ATLANTA (Legal Newsline) - The Georgia Supreme Court this week reversed a lower court's ruling in a lawsuit over an 83-year-old woman's death, saying that when she was attacked and killed by an eight-foot alligator in a residential community that she had "equal knowledge" of such a threat.

Last year, the state Court of Appeals held that a trial court properly denied in part motions for summary judgment brought by The Landings Association Inc. and The Landings Club Inc.

The appeals court found that a question of fact remained as to whether The Landings failed, pursuant to the law of premises liability, to take "reasonable steps" to protect Gwyneth Williams from being attacked and killed.

The state's high court granted review of the case to determine whether the Court of Appeals erred in reaching its decision.

"In this case, testimony shows that Williams was aware that wild alligators were present around The Landings and in the lagoons. Therefore, she had knowledge equal to The Landings entities about the presence of alligators in the community," Justice Harold D. Melton wrote for the majority.

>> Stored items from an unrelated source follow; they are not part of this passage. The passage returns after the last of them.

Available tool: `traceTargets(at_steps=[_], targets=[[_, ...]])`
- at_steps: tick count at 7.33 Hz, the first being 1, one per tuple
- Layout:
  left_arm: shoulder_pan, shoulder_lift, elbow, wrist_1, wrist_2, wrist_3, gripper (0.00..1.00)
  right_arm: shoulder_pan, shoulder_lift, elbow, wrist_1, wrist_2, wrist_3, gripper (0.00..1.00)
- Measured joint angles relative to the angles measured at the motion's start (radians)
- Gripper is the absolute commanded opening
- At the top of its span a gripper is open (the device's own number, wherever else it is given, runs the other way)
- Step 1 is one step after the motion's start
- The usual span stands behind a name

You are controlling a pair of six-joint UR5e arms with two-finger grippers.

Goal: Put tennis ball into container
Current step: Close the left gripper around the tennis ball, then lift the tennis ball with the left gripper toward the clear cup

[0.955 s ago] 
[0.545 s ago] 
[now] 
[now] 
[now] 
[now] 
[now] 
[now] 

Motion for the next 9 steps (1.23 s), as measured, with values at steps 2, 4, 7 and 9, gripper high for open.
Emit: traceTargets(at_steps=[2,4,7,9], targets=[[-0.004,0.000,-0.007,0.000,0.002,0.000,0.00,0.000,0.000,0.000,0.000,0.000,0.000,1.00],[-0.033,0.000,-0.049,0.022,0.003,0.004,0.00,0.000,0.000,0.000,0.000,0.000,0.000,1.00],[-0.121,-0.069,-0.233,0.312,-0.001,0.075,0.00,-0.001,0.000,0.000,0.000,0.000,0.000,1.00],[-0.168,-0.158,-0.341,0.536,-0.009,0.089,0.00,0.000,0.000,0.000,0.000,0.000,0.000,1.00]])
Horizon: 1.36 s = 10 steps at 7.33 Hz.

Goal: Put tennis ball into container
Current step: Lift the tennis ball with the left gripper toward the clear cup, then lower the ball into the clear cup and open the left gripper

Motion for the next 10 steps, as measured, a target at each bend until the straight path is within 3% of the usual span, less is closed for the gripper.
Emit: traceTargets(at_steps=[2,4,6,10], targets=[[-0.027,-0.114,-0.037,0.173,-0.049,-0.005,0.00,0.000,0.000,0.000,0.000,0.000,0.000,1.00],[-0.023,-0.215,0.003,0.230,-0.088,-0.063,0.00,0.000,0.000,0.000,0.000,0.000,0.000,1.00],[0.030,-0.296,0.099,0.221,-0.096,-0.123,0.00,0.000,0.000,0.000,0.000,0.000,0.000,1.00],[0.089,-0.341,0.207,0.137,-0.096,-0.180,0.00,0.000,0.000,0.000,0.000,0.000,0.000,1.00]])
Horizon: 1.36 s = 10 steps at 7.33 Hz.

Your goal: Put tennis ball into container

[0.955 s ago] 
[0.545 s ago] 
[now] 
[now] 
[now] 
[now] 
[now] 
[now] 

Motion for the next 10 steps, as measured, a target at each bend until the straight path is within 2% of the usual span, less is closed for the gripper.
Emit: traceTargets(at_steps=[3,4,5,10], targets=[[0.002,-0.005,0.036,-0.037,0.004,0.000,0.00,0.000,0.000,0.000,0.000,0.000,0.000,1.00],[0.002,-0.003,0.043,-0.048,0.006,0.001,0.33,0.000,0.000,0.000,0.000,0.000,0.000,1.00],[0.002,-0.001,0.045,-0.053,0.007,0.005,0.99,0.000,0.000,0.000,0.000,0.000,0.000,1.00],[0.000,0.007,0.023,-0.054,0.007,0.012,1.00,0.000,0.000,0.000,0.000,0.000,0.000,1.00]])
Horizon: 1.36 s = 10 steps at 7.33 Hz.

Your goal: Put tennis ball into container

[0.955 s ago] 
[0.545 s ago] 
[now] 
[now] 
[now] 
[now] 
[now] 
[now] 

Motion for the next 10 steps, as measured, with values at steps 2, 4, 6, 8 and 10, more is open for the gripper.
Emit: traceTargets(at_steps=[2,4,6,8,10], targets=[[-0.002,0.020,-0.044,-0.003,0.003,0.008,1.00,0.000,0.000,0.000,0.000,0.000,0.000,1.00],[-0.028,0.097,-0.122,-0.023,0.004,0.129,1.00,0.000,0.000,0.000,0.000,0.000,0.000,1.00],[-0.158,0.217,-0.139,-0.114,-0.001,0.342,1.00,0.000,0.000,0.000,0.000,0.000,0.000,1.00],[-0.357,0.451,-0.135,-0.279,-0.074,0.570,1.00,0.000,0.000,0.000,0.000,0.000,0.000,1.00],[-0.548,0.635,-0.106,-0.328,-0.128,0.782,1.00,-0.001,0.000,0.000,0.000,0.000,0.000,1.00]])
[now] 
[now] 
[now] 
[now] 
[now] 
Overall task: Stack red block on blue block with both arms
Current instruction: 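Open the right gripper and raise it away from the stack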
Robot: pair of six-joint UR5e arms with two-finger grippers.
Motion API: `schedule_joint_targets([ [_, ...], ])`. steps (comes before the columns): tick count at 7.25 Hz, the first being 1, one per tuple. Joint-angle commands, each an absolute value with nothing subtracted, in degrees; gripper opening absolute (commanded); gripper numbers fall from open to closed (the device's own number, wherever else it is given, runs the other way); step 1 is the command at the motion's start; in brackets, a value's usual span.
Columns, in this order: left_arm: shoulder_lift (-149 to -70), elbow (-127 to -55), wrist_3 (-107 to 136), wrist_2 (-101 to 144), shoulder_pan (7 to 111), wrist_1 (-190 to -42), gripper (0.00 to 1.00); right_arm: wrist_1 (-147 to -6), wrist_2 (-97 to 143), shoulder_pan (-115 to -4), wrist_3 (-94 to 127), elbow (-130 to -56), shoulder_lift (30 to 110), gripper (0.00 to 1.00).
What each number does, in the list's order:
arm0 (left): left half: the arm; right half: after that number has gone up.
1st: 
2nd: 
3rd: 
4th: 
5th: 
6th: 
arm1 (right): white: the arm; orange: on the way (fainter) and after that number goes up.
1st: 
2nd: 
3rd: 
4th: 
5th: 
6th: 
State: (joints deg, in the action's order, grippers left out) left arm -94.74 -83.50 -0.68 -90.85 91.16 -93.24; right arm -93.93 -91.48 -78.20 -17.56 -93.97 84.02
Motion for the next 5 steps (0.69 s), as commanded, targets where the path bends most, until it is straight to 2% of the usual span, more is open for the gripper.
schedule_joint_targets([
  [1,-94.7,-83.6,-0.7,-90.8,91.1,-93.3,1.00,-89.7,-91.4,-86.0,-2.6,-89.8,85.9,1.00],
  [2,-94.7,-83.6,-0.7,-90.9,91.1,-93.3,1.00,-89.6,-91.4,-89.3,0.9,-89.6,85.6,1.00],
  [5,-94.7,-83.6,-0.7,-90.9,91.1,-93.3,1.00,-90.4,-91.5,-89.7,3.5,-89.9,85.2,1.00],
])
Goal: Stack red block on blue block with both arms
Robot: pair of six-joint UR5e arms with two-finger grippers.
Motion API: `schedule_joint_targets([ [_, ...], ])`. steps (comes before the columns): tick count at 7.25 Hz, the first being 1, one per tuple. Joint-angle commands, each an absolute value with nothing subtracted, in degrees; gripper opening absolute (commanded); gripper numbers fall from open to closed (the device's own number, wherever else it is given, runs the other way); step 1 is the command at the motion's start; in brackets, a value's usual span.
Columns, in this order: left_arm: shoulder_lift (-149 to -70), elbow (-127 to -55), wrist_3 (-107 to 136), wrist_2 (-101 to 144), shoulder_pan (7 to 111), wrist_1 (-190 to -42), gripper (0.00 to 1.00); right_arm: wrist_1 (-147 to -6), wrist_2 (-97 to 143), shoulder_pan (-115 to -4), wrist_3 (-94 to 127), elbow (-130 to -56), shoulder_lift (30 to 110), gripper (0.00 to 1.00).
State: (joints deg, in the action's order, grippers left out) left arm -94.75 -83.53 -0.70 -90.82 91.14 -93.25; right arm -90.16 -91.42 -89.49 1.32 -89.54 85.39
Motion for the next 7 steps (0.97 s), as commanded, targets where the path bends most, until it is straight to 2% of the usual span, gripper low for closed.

Williams was housesitting for her daughter and son-in-law, who lived at The Landings, a planned residential development with a golf course on Skidaway Island off the Georgia coast.

Before The Landings was developed, the land within and surrounding its boundaries was largely marsh, where indigenous alligators lived and thrived.

To develop the property, The Landings entities installed a lagoon system that allowed enough drainage to create an area suitable for a residential development.

After the project was finished in the 1970s, the indigenous alligators began to move in and out of The Landings through its lagoon systems.

No one had ever been attacked by the animals until Oct. 5, 2007, the night Williams was attacked and killed.

Williams went for a walk near one of the lagoons by her daughter's home sometime after 6 p.m.

The next morning, her body was found floating in the lagoon. Her right foot and both forearms were bitten off.

Later, an eight-foot alligator was caught in the same lagoon and, after it was killed, parts of Williams' body were found in its stomach.

The record shows that before her death Williams told her son-in-law that she wouldn't want to be anywhere near the animals, knowing they were wild and very dangerous.

"Nonetheless, Williams chose to go for a walk at night near a lagoon in a community in which she knew wild alligators were present. This act undisputably shows that Williams either knowingly assumed the risks of walking in areas inhabited by wild alligators or failed to exercise ordinary care by doing so," Melton wrote.

"Under these circumstances, the trial court should have granted the motions for summary judgment brought by the Landings entities regarding Williams' premises liability claims."

The appeals court tried to avoid the conclusion by arguing that summary judgment for The Landings is precluded because there is no "competent evidence" that Williams knew there were alligators of that size living in the community, the majority explained.

"While there is no doubt that Williams' death was a tragic event, Williams was not incompetent," Melton noted in the six-page ruling.

"A reasonable adult who is not disabled understands that small alligators have large parents and are capable of moving from one lagoon to another, and such an adult, therefore, assumes the risk of an alligator attack when, knowing that wild alligators are present in a community, walks near a lagoon in that community after dark."

Justice Robert Benham, along with Chief Justice George H. Carley and Presiding Justice Carol A. Hunstein, dissented.

They said the Court of Appeals was correct in affirming the trial court's denial of summary judgment to The Landings because the evidence was "not plain, palpable and undisputed."

"Notably absent from the majority's opinion are facts which, if construed in appellees' favor, require the denial of appellants' motions for summary judgment," Benham wrote.

Among his examples: the Landings had an advertised policy that it removed from the 151 lagoons in the community alligators that were seven feet long or larger and/or alligators that were aggressive towards humans or pets.

"Based on the facts presented at the time of summary judgment in this case, reasonable minds could differ as to the essential elements of appellees' premises liability claim," Benham wrote.

"Indeed, there are very specific questions in this case that must go to a jury: whether decedent knew that large and aggressive alligators were living on the premises and in the lagoon in which her body was discovered; and whether appellants exercised reasonable care in inspecting and keeping the premises safe from alligators -- in particular, alligators that were over seven feet long and alligators that were aggressive toward humans and pets as per appellants' removal policy."

Benham wrote in his four-page dissent that he would allow the premises liability claim to be tried before a jury.